_Work to complete_:
Your answer should consist of the line holding "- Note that" and all lines after it to the end of the material, copied exactly.

[Data excerpt — start]

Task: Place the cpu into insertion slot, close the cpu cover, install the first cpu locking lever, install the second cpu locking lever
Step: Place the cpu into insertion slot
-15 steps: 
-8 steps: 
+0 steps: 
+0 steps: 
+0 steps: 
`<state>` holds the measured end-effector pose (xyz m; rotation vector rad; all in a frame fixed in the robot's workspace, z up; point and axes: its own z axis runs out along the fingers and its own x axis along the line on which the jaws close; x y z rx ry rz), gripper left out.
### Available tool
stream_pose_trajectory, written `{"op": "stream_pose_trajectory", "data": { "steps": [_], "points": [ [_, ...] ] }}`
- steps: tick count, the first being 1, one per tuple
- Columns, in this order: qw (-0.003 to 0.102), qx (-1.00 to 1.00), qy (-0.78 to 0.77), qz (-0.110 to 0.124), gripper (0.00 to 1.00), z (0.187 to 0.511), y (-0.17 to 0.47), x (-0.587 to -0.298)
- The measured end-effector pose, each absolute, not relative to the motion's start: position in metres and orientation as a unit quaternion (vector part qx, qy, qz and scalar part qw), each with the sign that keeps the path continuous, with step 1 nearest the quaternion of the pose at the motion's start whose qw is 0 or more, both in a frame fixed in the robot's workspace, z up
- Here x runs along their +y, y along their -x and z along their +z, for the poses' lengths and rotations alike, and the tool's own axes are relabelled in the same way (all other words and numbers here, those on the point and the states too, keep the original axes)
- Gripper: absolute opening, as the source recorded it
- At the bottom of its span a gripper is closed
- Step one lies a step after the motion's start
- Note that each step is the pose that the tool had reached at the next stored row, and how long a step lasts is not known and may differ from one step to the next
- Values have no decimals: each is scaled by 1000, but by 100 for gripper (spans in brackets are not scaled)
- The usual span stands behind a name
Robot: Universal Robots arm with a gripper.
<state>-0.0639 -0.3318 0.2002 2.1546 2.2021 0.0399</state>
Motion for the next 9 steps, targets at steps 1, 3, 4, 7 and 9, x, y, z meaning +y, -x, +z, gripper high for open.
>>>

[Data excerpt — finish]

_Your solution_:
- Note that each step is the pose that the tool had reached at the next stored row, and how long a step lasts is not known and may differ from one step to the next
- Values have no decimals: each is scaled by 1000, but by 100 for gripper (spans in brackets are not scaled)
- The usual span stands behind a name
Robot: Universal Robots arm with a gripper.
<state>-0.0639 -0.3318 0.2002 2.1546 2.2021 0.0399</state>
Motion for the next 9 steps, targets at steps 1, 3, 4, 7 and 9, x, y, z meaning +y, -x, +z, gripper high for open.
>>>

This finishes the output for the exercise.